Most Workers Are ‘Bicultural,’ Even You

Do you behave at work the same way you do at home? Do you talk to people the same way, use the same word choices? Probably not.

You likely act in a way that makes sense at your office or work site. For example, if people wear suits at your job, then you wear a suit to work. But do you often wear a tie when you are off of work?

Your work and your home life have two different cultures. You are expected to talk and act a certain way at work that is not the same as how you behave in your personal life.

Career expert Elisabeth Sanders-Park of WorkNet Solutions says that everyone is “bicultural.” We all move between the culture of our home lives and our workplace culture.

For example, if you are scheduled to arrive at a business meeting at 1pm, you would get in trouble is you showed up late.
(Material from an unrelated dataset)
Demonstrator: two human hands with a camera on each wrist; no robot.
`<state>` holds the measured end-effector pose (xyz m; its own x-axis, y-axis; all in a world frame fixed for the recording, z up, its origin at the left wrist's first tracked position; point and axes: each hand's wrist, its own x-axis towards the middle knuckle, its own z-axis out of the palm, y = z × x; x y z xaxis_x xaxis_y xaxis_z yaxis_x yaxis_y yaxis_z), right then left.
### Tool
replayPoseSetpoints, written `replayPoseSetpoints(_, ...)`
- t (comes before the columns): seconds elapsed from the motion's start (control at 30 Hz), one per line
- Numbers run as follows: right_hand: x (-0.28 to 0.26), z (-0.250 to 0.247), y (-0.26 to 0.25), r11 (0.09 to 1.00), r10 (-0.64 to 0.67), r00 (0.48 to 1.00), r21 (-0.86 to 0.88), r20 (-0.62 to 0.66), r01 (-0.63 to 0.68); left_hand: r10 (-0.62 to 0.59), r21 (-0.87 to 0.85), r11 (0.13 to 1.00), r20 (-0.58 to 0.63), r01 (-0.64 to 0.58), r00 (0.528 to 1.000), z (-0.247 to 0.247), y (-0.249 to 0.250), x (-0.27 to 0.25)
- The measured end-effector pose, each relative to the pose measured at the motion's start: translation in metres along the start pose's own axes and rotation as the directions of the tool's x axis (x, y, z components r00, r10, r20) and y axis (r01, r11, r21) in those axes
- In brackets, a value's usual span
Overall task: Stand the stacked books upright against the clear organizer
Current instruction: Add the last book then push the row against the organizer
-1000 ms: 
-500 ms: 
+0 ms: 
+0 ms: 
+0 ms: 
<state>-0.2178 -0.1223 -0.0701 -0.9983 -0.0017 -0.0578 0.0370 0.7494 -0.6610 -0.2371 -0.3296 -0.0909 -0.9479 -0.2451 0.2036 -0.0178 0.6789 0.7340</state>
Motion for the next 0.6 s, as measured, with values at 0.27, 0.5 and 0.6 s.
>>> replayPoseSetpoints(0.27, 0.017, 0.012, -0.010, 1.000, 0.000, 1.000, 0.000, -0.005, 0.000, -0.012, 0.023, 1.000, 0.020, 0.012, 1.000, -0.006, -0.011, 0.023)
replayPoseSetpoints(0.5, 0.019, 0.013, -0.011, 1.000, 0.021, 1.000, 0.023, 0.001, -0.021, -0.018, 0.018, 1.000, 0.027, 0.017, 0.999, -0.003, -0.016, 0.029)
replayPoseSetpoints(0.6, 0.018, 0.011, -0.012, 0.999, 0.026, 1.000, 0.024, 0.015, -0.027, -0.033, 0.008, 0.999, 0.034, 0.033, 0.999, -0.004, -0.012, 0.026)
However, when your friends agree to meet for lunch does anyone get upset if you are a few minutes late?

What’s expected in social situations is not the same as what’s expected on the job.

Here are a few questions every employee or job seeker can ask himself or herself:


  • Do your clothes fit your workplace? What do your customers, coworkers or supervisors think of how you dress?
  • Is your hairstyle and grooming appropriate for your work?
  • Does the way you look represent your company in a positive way? Does your appearance represent your personal brand?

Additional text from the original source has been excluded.